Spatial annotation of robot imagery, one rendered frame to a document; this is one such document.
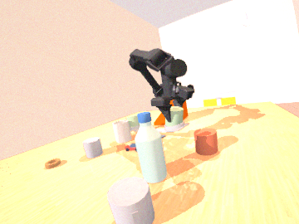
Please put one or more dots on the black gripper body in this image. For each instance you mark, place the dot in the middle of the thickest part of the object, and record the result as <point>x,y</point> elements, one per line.
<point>167,96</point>

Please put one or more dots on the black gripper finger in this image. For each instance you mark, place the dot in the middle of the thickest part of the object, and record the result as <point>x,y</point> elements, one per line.
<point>178,103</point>
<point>165,110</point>

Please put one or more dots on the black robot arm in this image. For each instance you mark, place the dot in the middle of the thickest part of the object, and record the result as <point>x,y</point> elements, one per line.
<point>169,68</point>

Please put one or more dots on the orange cylinder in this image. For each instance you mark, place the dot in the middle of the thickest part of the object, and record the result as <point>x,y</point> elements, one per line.
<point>206,141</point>

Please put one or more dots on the red toy car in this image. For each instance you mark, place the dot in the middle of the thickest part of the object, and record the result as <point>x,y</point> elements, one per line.
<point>130,147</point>

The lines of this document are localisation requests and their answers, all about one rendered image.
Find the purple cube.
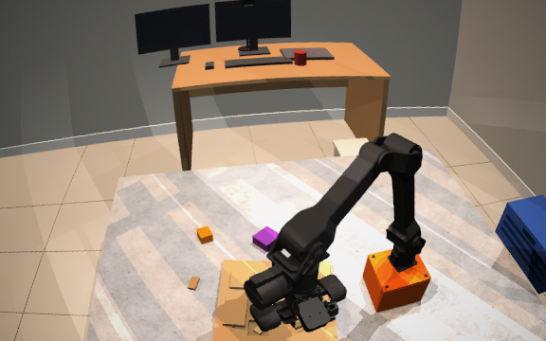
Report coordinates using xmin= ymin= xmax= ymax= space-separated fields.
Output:
xmin=253 ymin=226 xmax=279 ymax=252

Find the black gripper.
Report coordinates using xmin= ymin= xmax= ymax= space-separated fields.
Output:
xmin=249 ymin=274 xmax=347 ymax=332

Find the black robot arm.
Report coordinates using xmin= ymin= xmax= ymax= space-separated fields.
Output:
xmin=244 ymin=133 xmax=426 ymax=332

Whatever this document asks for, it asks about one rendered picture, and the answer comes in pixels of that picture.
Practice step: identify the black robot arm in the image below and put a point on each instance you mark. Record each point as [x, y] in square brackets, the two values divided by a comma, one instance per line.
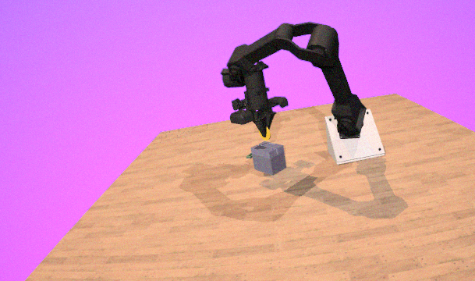
[322, 51]

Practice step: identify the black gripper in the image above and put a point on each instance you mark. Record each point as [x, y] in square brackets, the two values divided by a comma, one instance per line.
[258, 100]

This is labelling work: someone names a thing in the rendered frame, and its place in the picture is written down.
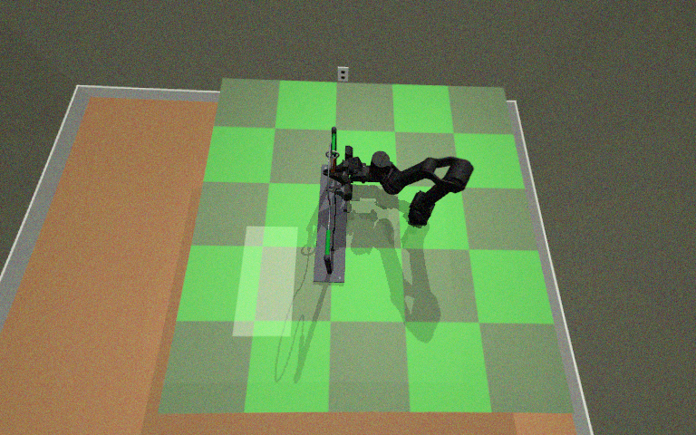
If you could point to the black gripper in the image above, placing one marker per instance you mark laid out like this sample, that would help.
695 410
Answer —
344 179

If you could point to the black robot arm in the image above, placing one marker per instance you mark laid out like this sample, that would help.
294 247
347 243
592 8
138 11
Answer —
393 180

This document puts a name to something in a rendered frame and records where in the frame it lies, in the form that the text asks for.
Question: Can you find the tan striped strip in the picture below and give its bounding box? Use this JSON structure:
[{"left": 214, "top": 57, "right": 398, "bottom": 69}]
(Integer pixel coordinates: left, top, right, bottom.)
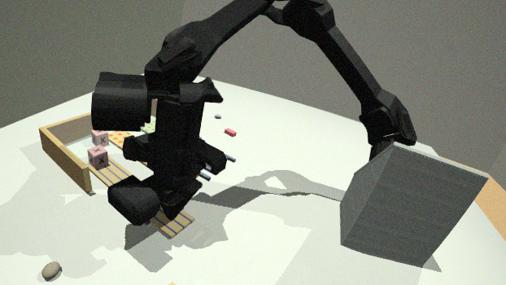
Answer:
[{"left": 89, "top": 157, "right": 195, "bottom": 239}]

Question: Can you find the small pink block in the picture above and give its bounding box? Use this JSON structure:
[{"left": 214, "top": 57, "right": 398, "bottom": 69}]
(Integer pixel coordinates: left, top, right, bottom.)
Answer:
[{"left": 224, "top": 128, "right": 237, "bottom": 137}]

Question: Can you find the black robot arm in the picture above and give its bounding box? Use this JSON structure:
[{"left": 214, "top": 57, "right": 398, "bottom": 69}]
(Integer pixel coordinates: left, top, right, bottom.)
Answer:
[{"left": 91, "top": 0, "right": 417, "bottom": 160}]

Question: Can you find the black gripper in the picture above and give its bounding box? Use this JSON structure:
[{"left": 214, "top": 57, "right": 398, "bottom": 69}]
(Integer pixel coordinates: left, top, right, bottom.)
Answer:
[{"left": 107, "top": 131, "right": 227, "bottom": 226}]

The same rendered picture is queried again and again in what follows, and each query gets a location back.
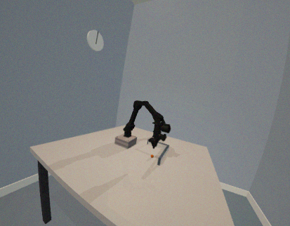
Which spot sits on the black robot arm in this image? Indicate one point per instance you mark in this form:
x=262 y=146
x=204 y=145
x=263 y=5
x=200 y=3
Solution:
x=159 y=123

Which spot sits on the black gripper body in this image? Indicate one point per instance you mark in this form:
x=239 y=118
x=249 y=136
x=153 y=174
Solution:
x=154 y=137

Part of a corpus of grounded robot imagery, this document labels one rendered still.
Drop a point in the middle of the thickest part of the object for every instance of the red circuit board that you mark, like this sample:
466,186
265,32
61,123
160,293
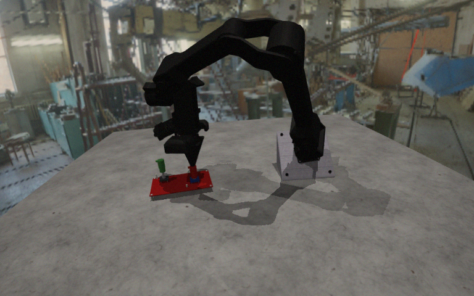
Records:
179,183

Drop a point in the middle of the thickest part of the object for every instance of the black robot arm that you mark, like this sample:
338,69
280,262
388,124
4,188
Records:
283,58

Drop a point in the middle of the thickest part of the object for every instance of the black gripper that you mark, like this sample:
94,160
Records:
189,142

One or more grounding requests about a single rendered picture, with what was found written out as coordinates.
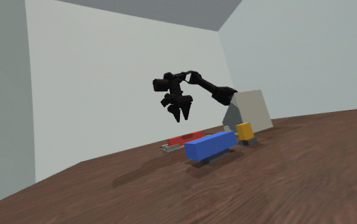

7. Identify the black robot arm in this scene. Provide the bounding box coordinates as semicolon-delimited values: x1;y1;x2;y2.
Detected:
152;71;238;107

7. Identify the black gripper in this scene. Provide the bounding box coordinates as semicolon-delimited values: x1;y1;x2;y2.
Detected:
167;89;193;123

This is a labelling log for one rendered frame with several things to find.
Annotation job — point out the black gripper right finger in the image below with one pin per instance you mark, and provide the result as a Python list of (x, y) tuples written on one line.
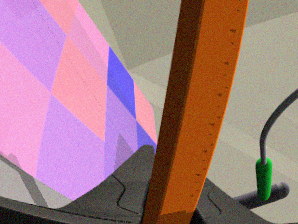
[(216, 207)]

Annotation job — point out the orange handle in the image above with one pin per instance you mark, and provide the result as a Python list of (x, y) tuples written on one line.
[(205, 52)]

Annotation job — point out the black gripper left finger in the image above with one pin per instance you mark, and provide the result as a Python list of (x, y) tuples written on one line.
[(119, 199)]

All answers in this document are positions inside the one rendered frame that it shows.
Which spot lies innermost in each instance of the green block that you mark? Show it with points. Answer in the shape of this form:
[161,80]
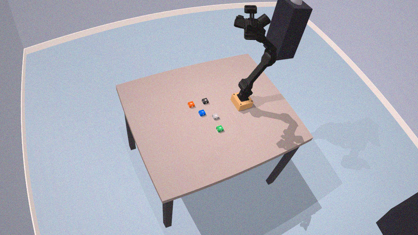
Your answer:
[219,128]

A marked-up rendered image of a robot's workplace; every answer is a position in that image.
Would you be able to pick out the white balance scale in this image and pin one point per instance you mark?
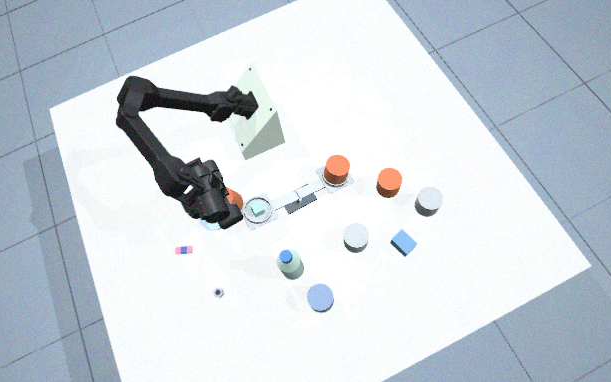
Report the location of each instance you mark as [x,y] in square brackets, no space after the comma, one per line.
[292,201]

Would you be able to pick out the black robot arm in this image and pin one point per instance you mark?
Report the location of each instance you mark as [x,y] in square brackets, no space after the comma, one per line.
[173,176]

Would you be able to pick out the blue-grey cylinder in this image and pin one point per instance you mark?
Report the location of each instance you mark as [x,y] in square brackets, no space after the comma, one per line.
[320,298]

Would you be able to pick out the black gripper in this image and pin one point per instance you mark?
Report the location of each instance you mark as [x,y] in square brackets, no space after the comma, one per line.
[235,213]

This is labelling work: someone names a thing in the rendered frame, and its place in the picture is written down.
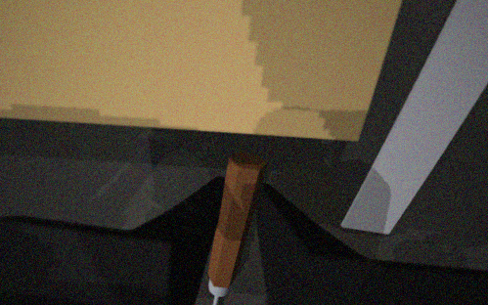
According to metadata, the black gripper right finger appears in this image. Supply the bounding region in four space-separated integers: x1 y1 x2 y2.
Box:
256 183 488 305

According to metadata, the light grey flat strip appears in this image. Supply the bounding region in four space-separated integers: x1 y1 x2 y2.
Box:
340 0 488 235

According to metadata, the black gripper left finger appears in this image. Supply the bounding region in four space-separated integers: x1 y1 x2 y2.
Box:
0 176 225 305

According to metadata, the tan panel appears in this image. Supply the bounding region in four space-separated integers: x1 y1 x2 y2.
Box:
0 0 402 141

PROBLEM DETAILS: Exact copies of the entries above are needed, without their pictures.

TASK ANSWER:
Spatial annotation of robot imagery, one rendered frame to a document; this is one such document.
Please put one or more dots on the black gripper body in this image. For each instance you mark, place the dot in the middle of the thickest part of the object, and record the result as <point>x,y</point> elements, one per line.
<point>167,96</point>

Please put one or more dots on the black gripper finger in this image. For each instance you mark, place the dot in the middle of the thickest part of the object, and record the result as <point>x,y</point> elements, one per line.
<point>178,103</point>
<point>165,110</point>

Please put one or more dots on the black robot arm in this image. For each instance you mark, place the dot in the middle of the thickest part of the object, and record the result as <point>x,y</point> elements, one per line.
<point>169,68</point>

Please put one or more dots on the orange cylinder in this image. For each instance you mark, place the dot in the middle of the thickest part of the object, and record the result as <point>x,y</point> elements, one per line.
<point>206,141</point>

Please put one or more dots on the red toy car in this image. For each instance you mark, place the dot in the middle of the thickest part of the object, and record the result as <point>x,y</point> elements, one per line.
<point>130,147</point>

The lines of this document are localisation requests and their answers, all about one rendered image.
Find the purple cube.
Report coordinates using xmin= ymin= xmax= ymax= space-separated fields.
Output:
xmin=253 ymin=226 xmax=279 ymax=252

Find the black gripper.
Report coordinates using xmin= ymin= xmax= ymax= space-separated fields.
Output:
xmin=249 ymin=274 xmax=347 ymax=332

Find the black robot arm.
Report coordinates using xmin= ymin= xmax= ymax= space-separated fields.
Output:
xmin=244 ymin=133 xmax=426 ymax=332

Whatever this document asks for, it asks about one rendered picture, and the answer comes in pixels of that picture.
Practice step: identify the black robot arm in the image below and put a point on each instance you mark. Record each point as [x, y] in square brackets, the two values divided by a comma, one instance per line.
[322, 51]

Practice step: identify the black gripper in the image above and put a point on each instance you mark. Record each point as [x, y] in square brackets, the two values divided by a comma, one instance per line.
[258, 100]

This is labelling work: someone names a thing in the rendered frame, and its place in the picture is written down.
If you could point to the black gripper in the image above, placing one marker per instance you mark laid out like this sample, that would help.
695 410
Answer —
344 179

If you could point to the black robot arm in the image above, placing one marker per instance you mark laid out like this sample, that would help.
294 247
347 243
592 8
138 11
Answer —
393 180

This document puts a name to something in a rendered frame and records where in the frame it lies, in the form that the text asks for.
Question: Can you find the tan striped strip in the picture below and give its bounding box? Use this JSON structure:
[{"left": 214, "top": 57, "right": 398, "bottom": 69}]
(Integer pixel coordinates: left, top, right, bottom.)
Answer:
[{"left": 89, "top": 157, "right": 195, "bottom": 239}]

Question: Can you find the small pink block in the picture above and give its bounding box? Use this JSON structure:
[{"left": 214, "top": 57, "right": 398, "bottom": 69}]
(Integer pixel coordinates: left, top, right, bottom.)
Answer:
[{"left": 224, "top": 128, "right": 237, "bottom": 137}]

Question: Can you find the black robot arm in the picture above and give its bounding box? Use this JSON structure:
[{"left": 214, "top": 57, "right": 398, "bottom": 69}]
(Integer pixel coordinates: left, top, right, bottom.)
Answer:
[{"left": 91, "top": 0, "right": 417, "bottom": 160}]

Question: Can you find the black gripper in the picture above and give its bounding box? Use this JSON structure:
[{"left": 214, "top": 57, "right": 398, "bottom": 69}]
(Integer pixel coordinates: left, top, right, bottom.)
Answer:
[{"left": 107, "top": 131, "right": 227, "bottom": 226}]

The same rendered picture is queried again and again in what follows, and each query gets a location back.
Which spot sits on the black robot arm in this image? Indicate one point per instance you mark in this form:
x=262 y=146
x=204 y=145
x=263 y=5
x=200 y=3
Solution:
x=159 y=123

Which spot sits on the black gripper body in this image? Indicate one point per instance you mark in this form:
x=239 y=118
x=249 y=136
x=153 y=174
Solution:
x=154 y=137

Part of a corpus of grounded robot imagery, this document labels one rendered still.
Drop a point in the middle of the thickest part of the object for every instance of the red circuit board that you mark, like this sample:
466,186
265,32
61,123
160,293
Records:
179,183

Drop a point in the middle of the thickest part of the object for every instance of the black robot arm that you mark, like this sample:
338,69
280,262
388,124
4,188
Records:
283,58

Drop a point in the middle of the thickest part of the object for every instance of the black gripper that you mark, like this sample:
94,160
Records:
189,142

One or more grounding requests about a single rendered picture, with what was found written out as coordinates.

7. Identify the black robot arm in this scene. Provide the bounding box coordinates as semicolon-delimited values: x1;y1;x2;y2.
Detected:
152;71;238;107

7. Identify the black gripper in this scene. Provide the bounding box coordinates as semicolon-delimited values: x1;y1;x2;y2.
Detected:
167;89;193;123

This is a labelling log for one rendered frame with several things to find.
Annotation job — point out the black gripper right finger in the image below with one pin per instance you mark, and provide the result as a Python list of (x, y) tuples written on one line.
[(216, 207)]

Annotation job — point out the orange handle in the image above with one pin per instance you mark, and provide the result as a Python list of (x, y) tuples written on one line.
[(205, 52)]

Annotation job — point out the black gripper left finger in the image above with one pin per instance you mark, and provide the result as a Python list of (x, y) tuples written on one line.
[(119, 199)]

All answers in this document are positions inside the one rendered frame that it shows.
Which spot lies innermost in each instance of the green block that you mark? Show it with points. Answer in the shape of this form:
[161,80]
Your answer:
[219,128]

A marked-up rendered image of a robot's workplace; every answer is a position in that image.
Would you be able to pick out the white balance scale in this image and pin one point per instance you mark?
Report the location of each instance you mark as [x,y] in square brackets, no space after the comma, one per line.
[292,201]

Would you be able to pick out the black robot arm in this image and pin one point per instance you mark?
Report the location of each instance you mark as [x,y] in square brackets, no space after the comma, one per line.
[173,176]

Would you be able to pick out the blue-grey cylinder in this image and pin one point per instance you mark?
Report the location of each instance you mark as [x,y] in square brackets, no space after the comma, one per line.
[320,298]

Would you be able to pick out the black gripper in this image and pin one point per instance you mark?
Report the location of each instance you mark as [x,y] in square brackets, no space after the comma, one per line.
[235,213]

This is labelling work: someone names a thing in the rendered frame, and its place in the picture is written down.
According to metadata, the black gripper right finger appears in this image. Supply the bounding region in four space-separated integers: x1 y1 x2 y2.
Box:
256 183 488 305

According to metadata, the light grey flat strip appears in this image. Supply the bounding region in four space-separated integers: x1 y1 x2 y2.
Box:
340 0 488 235

According to metadata, the black gripper left finger appears in this image. Supply the bounding region in four space-separated integers: x1 y1 x2 y2.
Box:
0 176 225 305

According to metadata, the tan panel appears in this image. Supply the bounding region in four space-separated integers: x1 y1 x2 y2.
Box:
0 0 402 141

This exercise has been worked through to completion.